Stretching 1,080 kilometers, the pipeline connects Chad‘s southern oil fields to the Komé-Kribi export terminal on Cameroon‘s coastline. Without direct maritime access, N’Djamena relies entirely on this artery to channel its production to global markets. Commissioned in the early 2000s under a consortium led initially by ExxonMobil, the pipeline remains Chad‘s sole viable export corridor.

For Cameroon, this geographical reliance translates into steady fiscal inflows. Each barrel crossing its territory triggers a transit fee of $1.321, credited to the national treasury. While the mechanism is straightforward, its cumulative impact bolsters non-tax revenues—a crucial lifeline for Yaoundé, which is actively diversifying income sources amid a declining hydrocarbon production trend.

A threefold tariff hike over two decades

The current fee structure results from negotiations initiated in 2013. Initially set at $0.41 per barrel, the rate was deemed insufficient by Cameroon‘s authorities, who argued that environmental and logistical risks justified a higher compensation. Under pressure from Yaoundé, a five-year review cycle was established, culminating in two successive adjustments in 2013 and 2018 that pushed the fee to its present level.

In practice, the per-barrel rent has more than tripled over 15 years. This upward trend has gradually aligned Cameroon‘s transit financial terms with benchmarks in other African oil corridors, such as the BTC system in Central Asia or the neighboring Chad-Cameroon pipeline operated by COTCO. Yet the next scheduled revision remains pending.

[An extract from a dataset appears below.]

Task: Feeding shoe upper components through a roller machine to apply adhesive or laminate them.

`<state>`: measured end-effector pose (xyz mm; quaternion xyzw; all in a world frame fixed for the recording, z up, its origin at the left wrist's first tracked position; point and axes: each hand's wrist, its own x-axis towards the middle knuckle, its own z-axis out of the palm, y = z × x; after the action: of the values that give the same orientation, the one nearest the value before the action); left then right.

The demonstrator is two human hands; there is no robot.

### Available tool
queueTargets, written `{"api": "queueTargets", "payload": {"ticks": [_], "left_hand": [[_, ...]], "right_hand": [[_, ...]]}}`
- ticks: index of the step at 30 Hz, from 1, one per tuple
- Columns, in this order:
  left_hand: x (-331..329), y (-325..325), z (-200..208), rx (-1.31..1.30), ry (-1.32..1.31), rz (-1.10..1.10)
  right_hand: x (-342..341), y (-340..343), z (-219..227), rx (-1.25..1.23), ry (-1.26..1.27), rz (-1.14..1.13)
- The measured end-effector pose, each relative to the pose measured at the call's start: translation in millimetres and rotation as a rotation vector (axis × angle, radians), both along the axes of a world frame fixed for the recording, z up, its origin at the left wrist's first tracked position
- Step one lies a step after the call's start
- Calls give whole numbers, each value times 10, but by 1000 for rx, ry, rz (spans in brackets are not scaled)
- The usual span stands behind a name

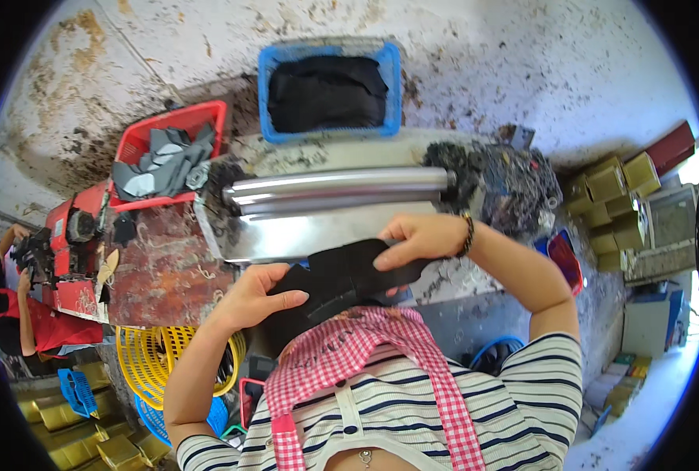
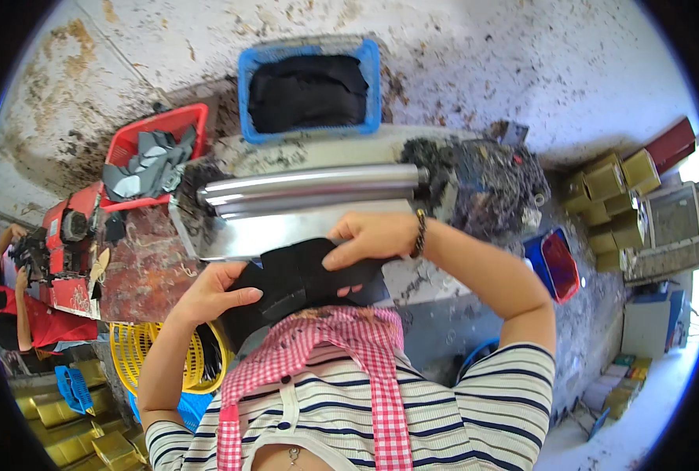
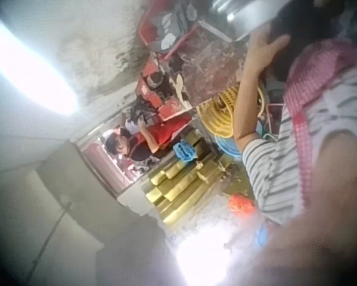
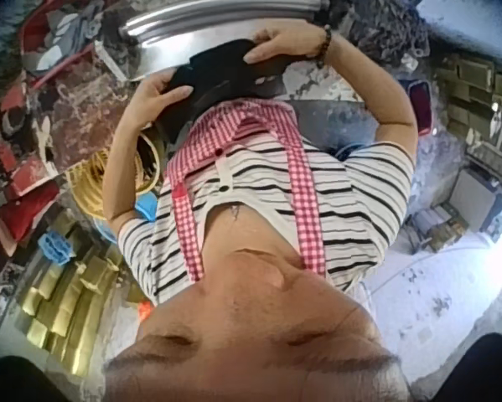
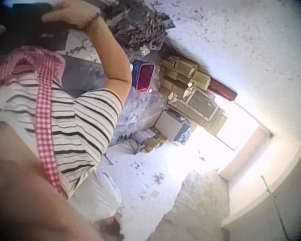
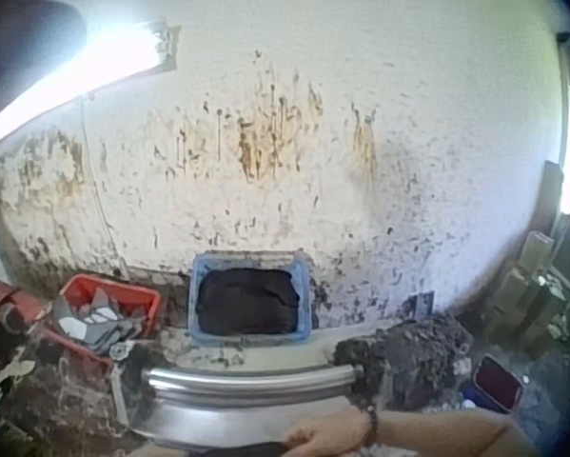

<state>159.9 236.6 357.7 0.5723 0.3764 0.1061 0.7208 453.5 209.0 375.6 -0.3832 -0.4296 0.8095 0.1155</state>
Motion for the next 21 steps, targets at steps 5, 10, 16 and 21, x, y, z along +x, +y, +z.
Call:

2023 tariff review still unresolved

As per the agreed timeline, a new increase should have taken effect on October 1, 2023. More than two years later, no official statement has confirmed the conclusion of talks or the potential adjustment. The prolonged silence raises questions, especially as Cameroon‘s authorities have recently emphasized optimizing petroleum revenues.

Multiple factors may explain this deadlock. Chad‘s political transition following President Déby’s departure and N’Djamena’s budgetary constraints have narrowed the negotiating margin for Chadian officials. Meanwhile, Chad‘s oil production has fluctuated, prompting operators to advocate for tariff stability to safeguard the profitability of declining fields. Conversely, Cameroon seeks to maximize returns from an infrastructure with a finite operational lifespan.

Nonetheless, the current dynamics are proving advantageous for the state budget. If the first four months’ performance holds, annual transit revenues could exceed 35 billion FCFA in 2026. This would cement the Chad-Cameroon pipeline’s status as a strategic foreign exchange generator for Yaoundé, alongside Kribi gas and agricultural exports. No official updates have yet emerged regarding the ongoing tariff negotiations with Chad.